What a disappointment. The art museum here in Sibiu is supposed to be the best in Romania. I knew I couldn't go yesterday, because it is closed on Mondays. I headed there first thing this morning only to find out, however, it is also closed on the first Tuesday of each month!! It's a day for them to concentrate on restoration work. I won't be able to see it, because my bus leaves for Bucharest tomorrow just 55 minutes after the museum opens.
Instead, I headed to the second place I intended to visit today: Muzeul Civilizatiel Populare Traditionale Astra--one of the largest open air museums anywhere. It is located out on the edge of town and has about 150 traditional structures of various kinds. Since it was only 6 km (3.5 miles) from my hotel, I decided to walk so that I could see the city on the way to there.

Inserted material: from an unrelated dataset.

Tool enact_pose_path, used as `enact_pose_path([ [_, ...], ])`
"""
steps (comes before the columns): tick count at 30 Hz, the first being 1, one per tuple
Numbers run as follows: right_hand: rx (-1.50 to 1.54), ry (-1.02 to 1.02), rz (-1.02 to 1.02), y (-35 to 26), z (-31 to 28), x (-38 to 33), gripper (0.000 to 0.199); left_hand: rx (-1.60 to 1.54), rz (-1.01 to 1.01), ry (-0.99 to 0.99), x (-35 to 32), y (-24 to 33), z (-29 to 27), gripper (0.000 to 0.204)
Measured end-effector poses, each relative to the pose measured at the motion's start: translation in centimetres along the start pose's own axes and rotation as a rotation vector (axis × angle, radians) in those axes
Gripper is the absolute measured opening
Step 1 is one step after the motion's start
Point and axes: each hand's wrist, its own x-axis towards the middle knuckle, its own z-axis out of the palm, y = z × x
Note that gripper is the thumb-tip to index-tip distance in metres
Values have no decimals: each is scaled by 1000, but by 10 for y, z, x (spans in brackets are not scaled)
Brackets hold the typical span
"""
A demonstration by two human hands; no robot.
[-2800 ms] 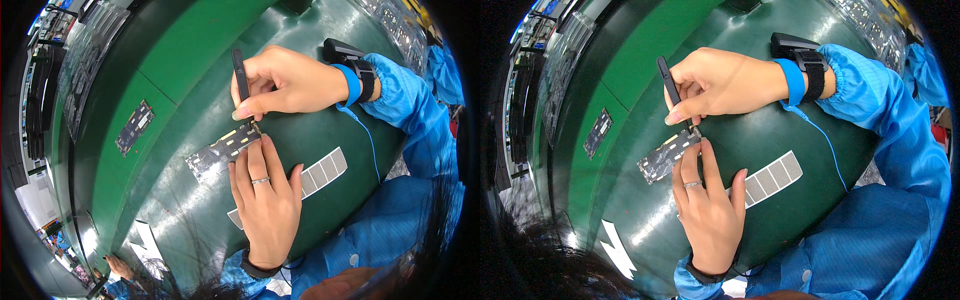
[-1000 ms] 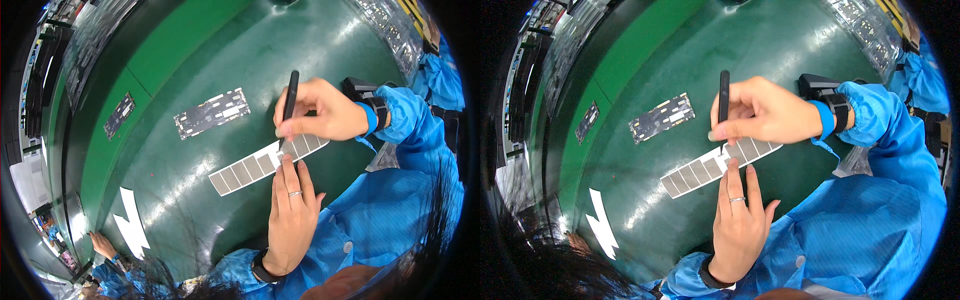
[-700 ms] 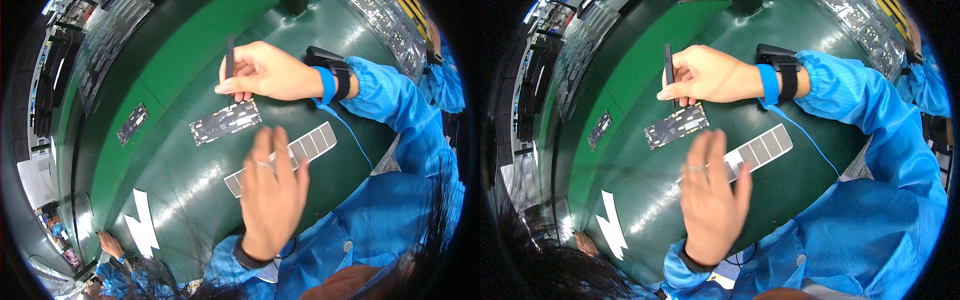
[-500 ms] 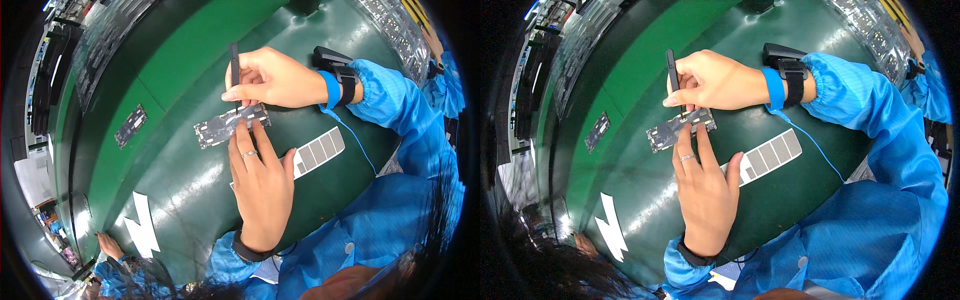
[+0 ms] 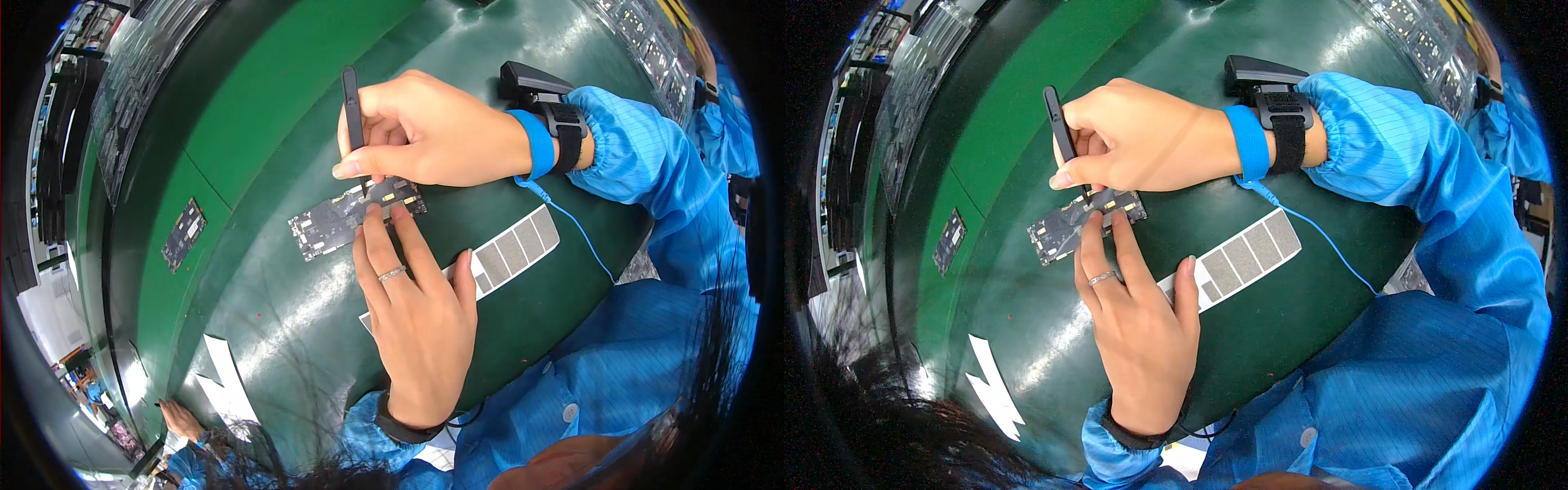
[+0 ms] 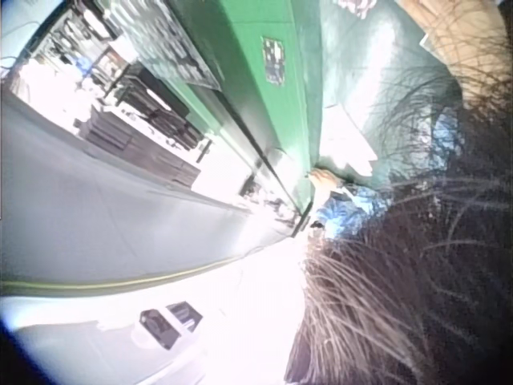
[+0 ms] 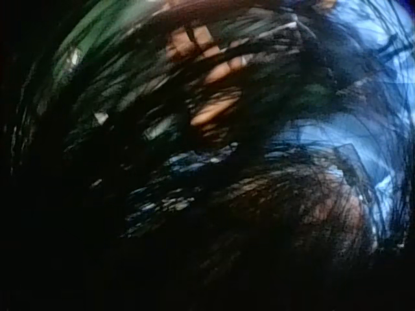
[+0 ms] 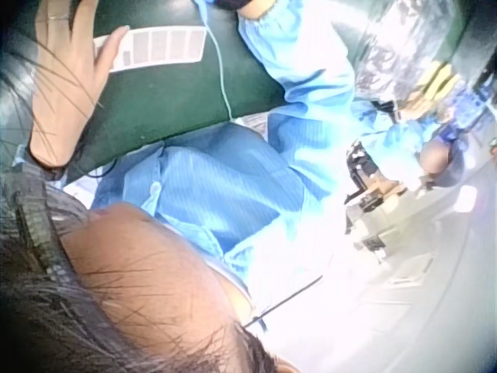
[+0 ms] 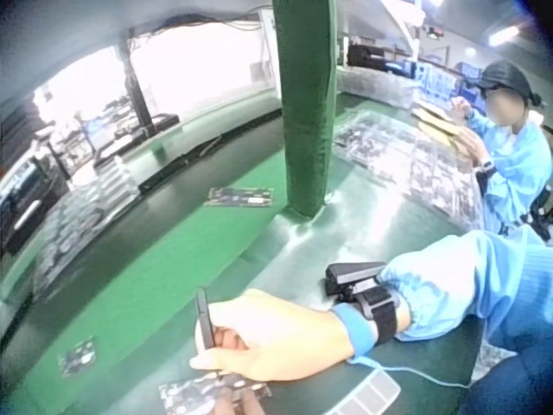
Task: The recorder uses tweezers to precisely peel small white labels from a sheet and apply them to specific spots on electronic circuit boards on an assembly line.
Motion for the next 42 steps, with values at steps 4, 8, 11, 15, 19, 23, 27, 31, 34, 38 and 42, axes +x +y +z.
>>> enact_pose_path([
  [4, -20, 4, -61, 5, -1, -2, 19, 20, 2, 2, 0, 4, -1, 72],
  [8, -5, 12, -65, 8, 0, -2, 18, 18, 4, 6, 0, 5, 1, 71],
  [11, 2, 17, -72, 10, 2, -3, 17, 13, 7, 20, 0, 3, 4, 71],
  [15, 29, 23, -89, 11, 4, -3, 16, 37, -2, 8, 0, 3, 2, 71],
  [19, 188, 64, -42, 8, 6, -1, 15, 45, -8, 15, 0, 3, 0, 71],
  [23, 63, 28, -51, 10, 3, -2, 14, -18, -25, 11, 0, 7, 2, 73],
  [27, 109, 68, -49, 13, 4, -3, 23, -80, -32, -5, 1, 10, 4, 73],
  [31, 134, 57, -17, 11, 4, -2, 22, -78, -31, -11, 2, 9, 3, 73],
  [34, 66, 53, -35, 11, 3, -1, 22, -80, -39, -25, 3, 9, 2, 72],
  [38, 86, 50, -24, 11, 3, 0, 24, -77, -44, -28, 3, 9, 0, 72],
  [42, 5, 19, -53, 13, 0, -1, 17, -93, -52, -11, 3, 10, 3, 74],
])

The museum was a real surprise to me--so much more than I expected. It is the best open air museum I have visited in terms of variety and numbers of exhibits. (It's not as good, however, in terms of allowing you inside the buildings. In most cases, you must peer through roped, open doors and through windows.) There are mills of all kinds and multiples of each--six different kinds of windmiless, for instance, and even a boat mill that allows the flow of the water to do the grinding while the boat is moving.) There are presses for oil, for grapes, etc. There's a vineyard beside each of two old wineries (the homes and the out buildings for pressing). There's an 8-seat hand-cranked "Ferris" wheel. There are farm houses, schools, churches, etc. There are special houses and their associated out buildings for shepherd's farms, candlemakers, coopers, tanners, fishermen, etc. There are the homes and buildings associated with making and dying various fabrics such as hemp, silk, goats' wool, sheeps' wool, etc. The list could go on and on and on. I was there for three hours and still did not see it all.
When I came back into town around 15:30, I was hungry and stopped at a Turkish kebab house. The stuffed sandwich was so big that I am totally full now and probably will not need anything else for dinner.
There's an organ concert at 18:00 at the Evangelica Basilica. I will go to it. Then I will be in bed early, I guess, since I was up so early today. Tomorrow is a big travel day when I return to Bucharest. I'll spend the night there and head to Copenhagen on Thursday.
Note to Nurse Grethe and Jens and Robert: Webspeed has been stopping your mail again. That's why you have not heard from me. I will still be at the airport there around 15:00 on Thursday and will see you that evening.